= Beginning of Section =

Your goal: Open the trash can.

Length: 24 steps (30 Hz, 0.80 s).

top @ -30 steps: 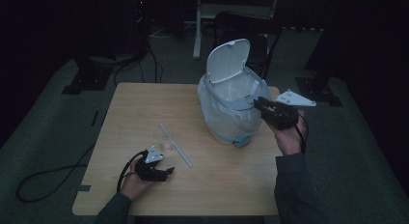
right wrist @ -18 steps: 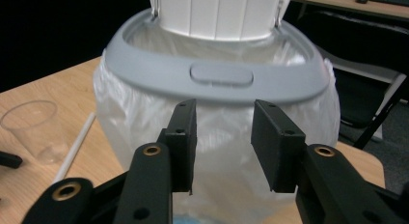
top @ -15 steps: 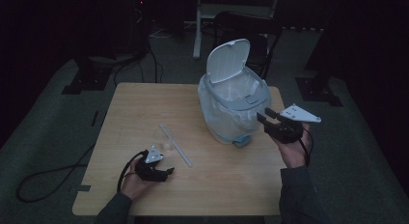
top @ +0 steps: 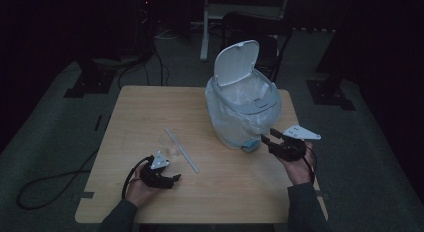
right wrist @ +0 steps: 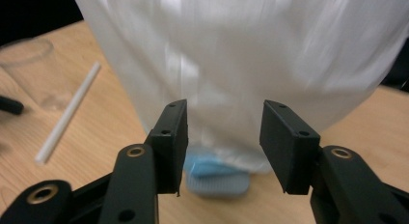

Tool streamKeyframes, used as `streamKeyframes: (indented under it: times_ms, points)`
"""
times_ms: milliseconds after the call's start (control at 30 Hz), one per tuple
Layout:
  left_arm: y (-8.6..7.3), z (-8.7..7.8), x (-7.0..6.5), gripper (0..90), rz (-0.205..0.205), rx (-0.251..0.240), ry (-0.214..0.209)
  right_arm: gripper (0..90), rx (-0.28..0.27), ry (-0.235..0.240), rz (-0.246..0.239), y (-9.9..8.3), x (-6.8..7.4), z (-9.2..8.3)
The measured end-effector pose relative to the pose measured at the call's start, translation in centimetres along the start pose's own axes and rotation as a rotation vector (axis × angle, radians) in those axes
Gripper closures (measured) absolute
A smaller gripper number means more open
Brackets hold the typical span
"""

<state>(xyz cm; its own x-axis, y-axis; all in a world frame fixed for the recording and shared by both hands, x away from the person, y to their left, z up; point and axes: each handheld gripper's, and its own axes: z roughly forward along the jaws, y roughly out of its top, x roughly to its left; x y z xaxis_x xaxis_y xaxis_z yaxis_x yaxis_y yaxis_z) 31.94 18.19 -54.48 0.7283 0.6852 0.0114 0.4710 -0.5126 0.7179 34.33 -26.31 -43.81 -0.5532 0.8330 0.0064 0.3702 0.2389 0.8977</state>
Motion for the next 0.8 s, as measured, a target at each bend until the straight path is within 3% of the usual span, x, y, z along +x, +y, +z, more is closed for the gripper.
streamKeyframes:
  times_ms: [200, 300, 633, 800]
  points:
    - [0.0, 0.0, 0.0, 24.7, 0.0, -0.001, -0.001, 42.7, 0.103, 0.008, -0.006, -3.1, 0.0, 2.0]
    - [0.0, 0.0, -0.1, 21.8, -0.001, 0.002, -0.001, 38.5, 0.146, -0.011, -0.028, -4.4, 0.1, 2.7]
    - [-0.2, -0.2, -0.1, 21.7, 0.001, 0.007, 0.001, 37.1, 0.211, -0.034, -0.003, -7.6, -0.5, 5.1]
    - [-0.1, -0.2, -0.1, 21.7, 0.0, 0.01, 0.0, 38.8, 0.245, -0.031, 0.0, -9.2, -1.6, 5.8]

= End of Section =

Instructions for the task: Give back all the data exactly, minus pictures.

Answer box:
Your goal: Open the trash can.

Length: 24 steps (30 Hz, 0.80 s).

top @ -30 steps: 
right wrist @ -18 steps: 
top @ -15 steps: 
top @ +0 steps: 
right wrist @ +0 steps: 

Tool streamKeyframes, used as `streamKeyframes: (indented under it: times_ms, points)`
"""
times_ms: milliseconds after the call's start (control at 30 Hz), one per tuple
Layout:
  left_arm: y (-8.6..7.3), z (-8.7..7.8), x (-7.0..6.5), gripper (0..90), rz (-0.205..0.205), rx (-0.251..0.240), ry (-0.214..0.209)
  right_arm: gripper (0..90), rx (-0.28..0.27), ry (-0.235..0.240), rz (-0.246..0.239), y (-9.9..8.3), x (-6.8..7.4), z (-9.2..8.3)
The measured end-effector pose relative to the pose measured at the call's start, translation in centimetres along the start pose's own axes and rotation as a rotation vector (axis × angle, radians) in those axes
Gripper closures (measured) absolute
A smaller gripper number means more open
Brackets hold the typical span
"""

<state>(xyz cm; its own x-axis, y-axis; all in a world frame fixed for the recording and shared by both hands, x away from the person, y to their left, z up; point and axes: each handheld gripper's, and its own axes: z roughly forward along the jaws, y roughly out of its top, x roughly to its left; x y z xaxis_x xaxis_y xaxis_z yaxis_x yaxis_y yaxis_z) 31.94 18.19 -54.48 0.7283 0.6852 0.0114 0.4710 -0.5126 0.7179 34.33 -26.31 -43.81 -0.5532 0.8330 0.0064 0.3702 0.2389 0.8977</state>
Motion for the next 0.8 s, as measured, a target at each bend until the straight path is within 3% of the usual span, x, y, z along +x, +y, +z, more is closed for the gripper.
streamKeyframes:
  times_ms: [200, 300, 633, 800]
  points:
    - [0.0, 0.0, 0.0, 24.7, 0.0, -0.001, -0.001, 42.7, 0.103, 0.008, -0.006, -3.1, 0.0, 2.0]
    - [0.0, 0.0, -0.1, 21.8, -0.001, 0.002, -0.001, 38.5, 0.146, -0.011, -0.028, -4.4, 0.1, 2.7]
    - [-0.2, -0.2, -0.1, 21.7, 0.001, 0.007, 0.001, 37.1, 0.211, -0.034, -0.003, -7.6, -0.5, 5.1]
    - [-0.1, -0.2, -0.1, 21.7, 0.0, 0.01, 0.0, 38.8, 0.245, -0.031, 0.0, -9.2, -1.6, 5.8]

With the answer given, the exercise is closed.